La quasi Champions | (ma vista da Catania) - Live Sicilia

La quasi Champions | (ma vista da Catania)

Per chi guarda e si guarda a distanza come Palermo e Genova, la sfida di
domenica che vale l’accesso alla coppa campioni è come la “fuitina” a
Montecarlo o Taormina. E’ quindi desiderio di terraferma sia per il Palermo che per la Sampdoria questo biglietto del treno per chi vive sul mare, per chi per mare è andato (i genovesi) e per chi dal mare è stato creato (i palermitani).
Vista a distanza, da Catania, questa partita sembra il voto più alto del cugino, la macchina nuova dell’ odiato vicino di casa che ce la può fare, ma se  ce la fa rischia di farci sentire più giù di quanto siamo.  In realtà il Catania la sua coppa l’ha vinta raggiungendo la salvezza contro la Juventus, ma in questa Italia “anti”, la vittoria del Palermo apparirebbe come la vittoria del cannolo sull’ arancino, Santa Rosalia più forte di Sant’Agata che significa la guerra civile tra i siciliani. Ma anche questa potrebbe essere l’ennesima caricatura di una Sicilia che si “odia”, la provincia babba contro quella sperta e sarebbe pure accettabile nella misura in cui la rivalità non si trasformi nel coltello dell’ultras, o nell’ antisportività che è la seconda maglia della delinquenza.
Mentre Palermo si coccola Miccoli giustamente, Catania elegge Mascara sindaco. E’ storia di dualità quella tra le due città di Sicilia che poi significa due diversi modi d’intendere lo stare al mondo ovvero lo stare in campo. Non senza ragione alcuni manifesti dell’Udc hanno utilizzato la metafora calcistica per deridere il catanese Lombardo attaccante insieme a Cracolici di una squadra mossa dal caso o meglio dal Caos.
A Catania il calcio è modulo, c’è maggiore raziocinio perfino nei suoi giocatori mentre a Palermo è carnevale sia per il presidente Zamparini, che se fosse stato presidente del consiglio avrebbe rimpastato i governi più della Democrazia Cristiana, sia per Delio Rossi allenatore zemaniano vero artefice della bella rimonta che il Palermo ha intrapreso da quando è arrivato. Perché per chi l’avesse dimenticato il Palermo iniziò la stagione con Walter Zenga ex allenatore del Catania traditore tradito a Palermo per ubris, tracotanza, quella di chi voleva scalare il cielo come il gigante Tifeo e che gli dei hanno scaraventato giù, sotto il vulcano Etna.

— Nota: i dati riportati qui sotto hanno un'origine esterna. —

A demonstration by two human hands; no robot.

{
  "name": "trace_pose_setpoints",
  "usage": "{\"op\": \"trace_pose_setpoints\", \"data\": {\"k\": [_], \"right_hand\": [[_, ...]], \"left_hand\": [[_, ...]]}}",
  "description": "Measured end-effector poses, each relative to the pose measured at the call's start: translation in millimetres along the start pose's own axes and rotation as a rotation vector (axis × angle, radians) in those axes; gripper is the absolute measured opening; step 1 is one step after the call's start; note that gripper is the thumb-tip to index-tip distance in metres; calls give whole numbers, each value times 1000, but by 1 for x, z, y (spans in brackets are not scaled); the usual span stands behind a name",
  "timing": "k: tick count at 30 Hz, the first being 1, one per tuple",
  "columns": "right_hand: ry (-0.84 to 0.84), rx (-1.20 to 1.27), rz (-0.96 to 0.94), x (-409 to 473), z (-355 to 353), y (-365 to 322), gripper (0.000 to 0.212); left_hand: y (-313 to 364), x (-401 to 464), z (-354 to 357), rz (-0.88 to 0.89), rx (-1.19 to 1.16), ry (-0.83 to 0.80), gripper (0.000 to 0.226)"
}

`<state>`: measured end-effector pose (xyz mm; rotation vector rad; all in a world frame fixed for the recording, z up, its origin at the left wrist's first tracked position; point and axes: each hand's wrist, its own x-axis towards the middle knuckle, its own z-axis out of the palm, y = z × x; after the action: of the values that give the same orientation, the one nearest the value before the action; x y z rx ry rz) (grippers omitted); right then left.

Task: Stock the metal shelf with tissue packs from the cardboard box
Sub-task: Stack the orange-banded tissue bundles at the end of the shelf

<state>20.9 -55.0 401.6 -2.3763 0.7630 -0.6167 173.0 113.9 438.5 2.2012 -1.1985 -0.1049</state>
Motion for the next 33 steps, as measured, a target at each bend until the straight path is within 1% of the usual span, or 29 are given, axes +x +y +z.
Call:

Sospira quindi il catanese sotto l’elefante e si rode come quei personaggi brancatiani che sprizzano eros da tutti i pori ma poi se gli va bene fanno l’amore con la moglie, dissimulano il fastidio e attendono il ritorno di qualcosa e di qualcuno: di Bianco, di Musumeci, una nuova giunta, un nuovo 6 al superenalotto, i soldi delle opere pubbliche che fecero anni fa di Catania un cantiere a cielo aperto.
Invece Palermo si gonfia come un grosso sfincione, e non si capisce se è gioia, estate, calore, spazzatura, sudore. Catania chiude la sua via Etnea al traffico mentre Palermo ha le sue Via Maqueda, Ruggero Settimo, Roma aperte al traffico e al delirio di una città sportiva che potrebbe arrivare in Europa come ad Addis Abeba per condizioni igieniche. Così mentre Mpalermu si viene a protestare per avere stabilizzazioni, qui a Catania si respira un’aria più salubre ma che sa di crepuscolo quell’ombra dei palazzi del Vaccarini che hanno qualcosa di sinistro, da clubs, massoneria, imbroglio che poi si ratifica a Palazzo dei Normanni.
Eppure la partita è tra Palermo e Sampdoria due squadre che s’illuminano di piccoli geni diversi: Miccoli e Cassano, uno ha il senno, l’altro la follia, complementari ma separati da due coste, da due porti. E allora contro chi gioca il Palermo, la Sicilia domenica?
Contro il cielo. Azzuro come quello dell’Annunziata a Palazzo Abbatellis ricordo della bellezza, e azzurro come la maglia della Samp che è espressione di Genova, del porto ridisegnato dall’architetto Piano, di una città già in Europa ma che non naviga più da tempo.
Palermo naviga come una cattedrale sospesa tra l’Europa e l’Arabia, tra il fasto perduto e la modernità che non si raggiunge; il desiderio di dare un calcio al sacchetto di spazzatura e sentirsi in Europa anche se solo nel calcio.